おうし座
からだを張って問うべし
すべてが疑わしいことへの驚き
今週のおうし座は、「絶対に疑うことのできないもの」を強い欲望をもって探し求めていったデカルトのごとし。あるいは、みずからの人生を支えるに足る“何か”を探していくような星回り。
哲学という営みが驚きに端を発するということは古来から言われてきましたが、近代ヨーロッパ哲学の出発点ともされるデカルトの場合も、学業を修めるべき年限を終え、万巻の書物と向き合い終わった若き日の所感について、後に次のように述べています。
これまでに生を享けた誰よりも優れた精神によって何世紀もの昔から培われてきたのに、それでも哲学にはまだ何ひとつ議論の的にならない、したがって疑わしくないようなものは見当たらない。(『方法序説』)
つまり、すべてが疑わしいことへの驚きこそが、彼をして彼固有の哲学の道へと押しやっていった訳です。実際、デカルトはその後、かなり長い期間をかけて諸国を渡り歩き、世間という書物に分け入って(あちこちの宮廷や軍隊を見て)いくなかで、「確かなもの」を求めていった。では、彼は一体なぜ、何のためにそうしたのか?
それは、デカルト自身の言葉を借りれば「私の人生をよりよく導いてゆく」ためであり、「自分の行ないを明らかに見通し、確信をもってこの人生を歩いてゆく」ためには、「どうしたら真なるものを偽なるものから見分けられるかを学び知る」ことがぜひとも必要で、そうした「これだけは確かだ」と言えるような指針を自分に与えることができれば、たとえその途上で歩むべき道すら見失われたとしても、どこまでも歩き続けていけるし、それが最善の方途に他ならないのだという確信が彼にはあったのです。

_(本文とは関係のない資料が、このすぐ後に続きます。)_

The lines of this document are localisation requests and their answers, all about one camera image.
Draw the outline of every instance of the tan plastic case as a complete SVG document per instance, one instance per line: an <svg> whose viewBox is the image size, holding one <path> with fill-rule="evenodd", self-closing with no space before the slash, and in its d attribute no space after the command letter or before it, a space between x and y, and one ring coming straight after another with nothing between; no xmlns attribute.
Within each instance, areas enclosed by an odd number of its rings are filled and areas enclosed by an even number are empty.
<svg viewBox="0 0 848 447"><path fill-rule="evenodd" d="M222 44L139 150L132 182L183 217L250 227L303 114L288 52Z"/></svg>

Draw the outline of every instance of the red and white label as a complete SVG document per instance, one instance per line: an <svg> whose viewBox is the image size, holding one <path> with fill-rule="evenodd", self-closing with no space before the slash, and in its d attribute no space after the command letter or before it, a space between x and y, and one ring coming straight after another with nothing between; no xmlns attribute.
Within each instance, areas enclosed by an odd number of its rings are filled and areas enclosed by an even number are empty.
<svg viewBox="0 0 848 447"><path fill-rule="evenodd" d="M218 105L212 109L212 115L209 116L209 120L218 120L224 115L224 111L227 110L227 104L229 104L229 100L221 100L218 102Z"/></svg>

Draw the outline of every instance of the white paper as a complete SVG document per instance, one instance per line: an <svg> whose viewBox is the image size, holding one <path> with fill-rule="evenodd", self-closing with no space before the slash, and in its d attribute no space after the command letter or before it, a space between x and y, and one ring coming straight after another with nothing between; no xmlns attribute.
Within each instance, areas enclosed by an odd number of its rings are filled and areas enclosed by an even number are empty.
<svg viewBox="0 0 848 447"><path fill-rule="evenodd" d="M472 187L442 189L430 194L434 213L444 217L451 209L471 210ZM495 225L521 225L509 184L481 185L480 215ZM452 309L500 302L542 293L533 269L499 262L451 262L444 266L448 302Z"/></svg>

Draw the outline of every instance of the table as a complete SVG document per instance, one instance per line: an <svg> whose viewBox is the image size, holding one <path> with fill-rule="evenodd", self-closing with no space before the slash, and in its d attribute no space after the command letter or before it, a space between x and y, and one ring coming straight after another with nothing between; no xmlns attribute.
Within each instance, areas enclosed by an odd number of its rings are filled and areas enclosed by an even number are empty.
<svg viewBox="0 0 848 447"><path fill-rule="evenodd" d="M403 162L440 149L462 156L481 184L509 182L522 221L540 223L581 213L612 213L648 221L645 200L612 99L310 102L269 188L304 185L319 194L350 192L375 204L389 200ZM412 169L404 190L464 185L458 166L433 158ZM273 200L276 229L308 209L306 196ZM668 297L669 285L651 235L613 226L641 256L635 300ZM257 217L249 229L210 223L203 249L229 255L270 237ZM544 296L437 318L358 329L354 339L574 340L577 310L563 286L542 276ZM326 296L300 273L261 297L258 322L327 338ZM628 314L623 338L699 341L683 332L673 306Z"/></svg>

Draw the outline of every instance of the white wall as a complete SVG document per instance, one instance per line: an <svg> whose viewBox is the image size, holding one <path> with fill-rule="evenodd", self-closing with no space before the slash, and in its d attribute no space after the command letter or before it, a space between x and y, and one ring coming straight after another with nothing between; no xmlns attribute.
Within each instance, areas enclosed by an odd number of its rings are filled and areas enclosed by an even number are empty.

同様に、4月2日におうし座から数えて「探求」を意味する9番目のやぎ座で下弦の月を迎えていく今週のあなたもまた、何かと自分を突き動かしてやまない強い衝動に改めてハッとさせられていくはず。
葦の芽
確信を抱くというのは、これまでやってきたことの繰り返しやだらだらとした横展開とは異なる、垂直の軸を立てて、そこから新しい神聖な空間が展開されていくというイメージでもあります。
より能動的に言えば、それはゆるやかな流れの断絶であり、殺害。与えられた自然な素材を「切って」、新しい宇宙が開けてくるここぞという特異点を発見し、まず石を置いて、空間を立てていく訳です。
例えば『創世記』では、そうした行為のイメージを次のように描写しています。
天地開闢の初め、大地は混沌として漂い、まるで水面に浮ぶ脂のようだった― 一説では、水に浮かぶ魚のごとくであった、あるいは、水に漂うクラゲのごとくであった。そこに突然、一つのものが出現したのである。その形は葦の芽のようであった。
これから、どこに、どんな垂直的な精神を立てていくのか?
今週のおうし座もまた、しっかりと腹をくくり、これからの活動の基盤を見つけていくべし。